Sanjoy Bhattacharyya: While Investing in Markets, Watch the Grass Grow

Punts on hot tips are suicidal, and it is wise to be prepared for the unexpected

Published: May 29, 2010 10:28:27 AM IST
Updated: Jun 22, 2010 06:30:00 PM IST
Sanjoy Bhattacharyya: While Investing in Markets, Watch the Grass Grow
Image: Abhijeet Kini

As the markets trade higher by 41 percent from mid-May last year, many are beginning to challenge the sacred dictum of “mean reversion”. The heretics are quick to point out that on only three occasions during the entire period did the market dip by more than 10 percent, and the worst of these bear hugs led to just a 13 percent tumble. With corporate earnings rebounding in style led by 7 percent plus GDP growth and commodity prices cooling off, are we likely to witness M.S. Dhoni defending the cause of the vanishing bear any time soon? Not really. The recent level of the BSE Sensex is exactly the same as on September 30, 2009. One look at the dismal numbers for gross capital formation during the last fiscal puts to rest the dream of the next roaring bull market driven by resurgent infrastructure investments and policy reform. So, are all the old mantras such as buy and hold, diversification and the need to maintain a balanced outlook about the future no longer valid? To my way of thinking, the most important lessons of the year gone by all point in the other direction.

The first lesson is best expressed in the words of Niels Bohr, Nobel laureate for Physics in 1922: “Prediction is very difficult, especially if it’s about the future.” Most of the wise men were trumpeting the dawn of a new age for the telecommunications sector with Bharti Airtel being the leader of the pack. But then, first the nuptials were called off and when the second bride came to the party, TRAI played spoilsport for the entire industry. A serious investor must recognise that he really has no clue about what will happen next week, let alone next year.

Your columnist had the ignominy of learning the second lesson when he got infatuated with the price of raw sugar on international commodity exchanges. Much wiser — and need I mention it, poorer — for the experience, it has finally sunk home that when something is too good to be true, it usually is. Typically, most individuals are happy to wait for a “clearance sale” to get the best bargain. The only instance the rules change for most is while buying a share! The fear of missing out leads to comic behaviour — buying high and selling low.

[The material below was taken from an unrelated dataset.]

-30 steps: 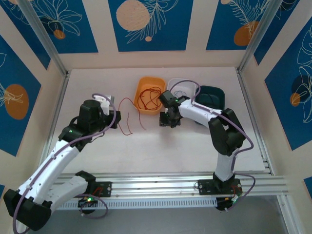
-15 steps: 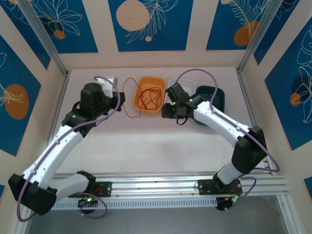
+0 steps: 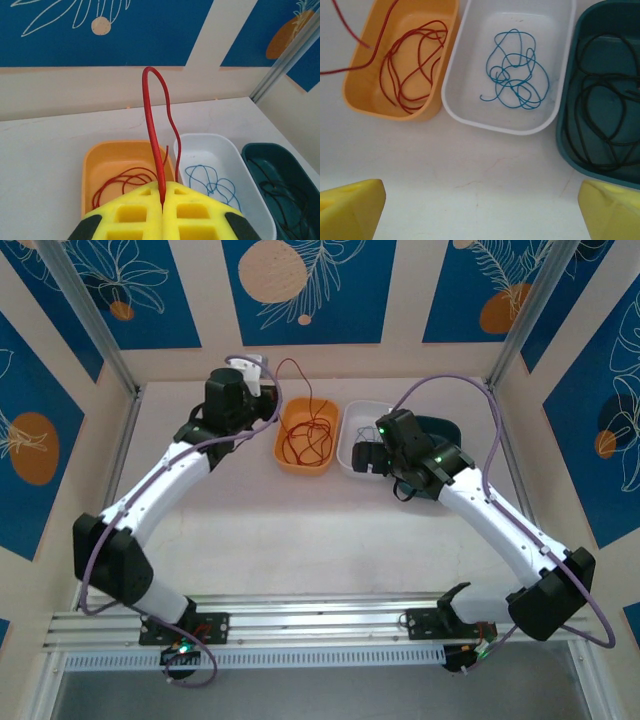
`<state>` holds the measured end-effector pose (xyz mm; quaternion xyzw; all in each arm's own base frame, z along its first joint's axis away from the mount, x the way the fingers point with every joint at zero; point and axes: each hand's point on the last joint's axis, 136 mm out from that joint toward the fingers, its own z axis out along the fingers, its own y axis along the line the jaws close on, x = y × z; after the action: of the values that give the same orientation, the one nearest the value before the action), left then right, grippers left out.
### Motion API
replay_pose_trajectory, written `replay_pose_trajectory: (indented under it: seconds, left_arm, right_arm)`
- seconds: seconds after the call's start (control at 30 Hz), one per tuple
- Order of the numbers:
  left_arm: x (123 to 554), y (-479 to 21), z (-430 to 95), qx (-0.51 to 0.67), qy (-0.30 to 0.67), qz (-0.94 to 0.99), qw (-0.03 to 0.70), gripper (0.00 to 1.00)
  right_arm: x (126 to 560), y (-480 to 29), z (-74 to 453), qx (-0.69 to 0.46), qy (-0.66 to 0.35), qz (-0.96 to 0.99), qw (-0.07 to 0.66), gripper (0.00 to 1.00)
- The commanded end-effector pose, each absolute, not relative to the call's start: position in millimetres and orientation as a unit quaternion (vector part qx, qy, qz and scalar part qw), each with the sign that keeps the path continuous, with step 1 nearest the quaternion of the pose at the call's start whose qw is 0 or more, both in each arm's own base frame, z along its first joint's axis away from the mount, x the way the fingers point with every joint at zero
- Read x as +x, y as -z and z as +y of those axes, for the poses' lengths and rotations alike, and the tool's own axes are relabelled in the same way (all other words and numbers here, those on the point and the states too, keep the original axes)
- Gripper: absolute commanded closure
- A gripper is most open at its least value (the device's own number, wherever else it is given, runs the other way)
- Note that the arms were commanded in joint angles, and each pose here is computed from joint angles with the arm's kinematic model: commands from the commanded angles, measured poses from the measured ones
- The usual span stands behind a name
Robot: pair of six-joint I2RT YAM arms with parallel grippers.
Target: Untangle the cables
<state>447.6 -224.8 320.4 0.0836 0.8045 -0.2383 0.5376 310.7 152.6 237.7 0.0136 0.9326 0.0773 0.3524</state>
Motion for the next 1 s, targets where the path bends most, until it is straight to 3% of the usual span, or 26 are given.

The third lesson on offer last year was, prepare for the unexpected. Perhaps, the best example was the probability that most investors assigned to a sovereign default 12 months ago and the consequences of the farce in Greek bonds as it unravelled. So the best protection against being caught off guard is to expect to be surprised. If what “everybody knows” is reflected in the stock price, the price will hardly move when it turns out to be true. Since everybody knows nothing of any value, it’s best to avoid the herd. Instead, try to find a less obvious opportunity that others have somehow overlooked.

So, what is the way forward? Paul Samuelson hit the nail on the head: “Investing should be dull…like watching watching grass grow. If you want excitement, take some money that you are happy to lose and go to Las Vegas.”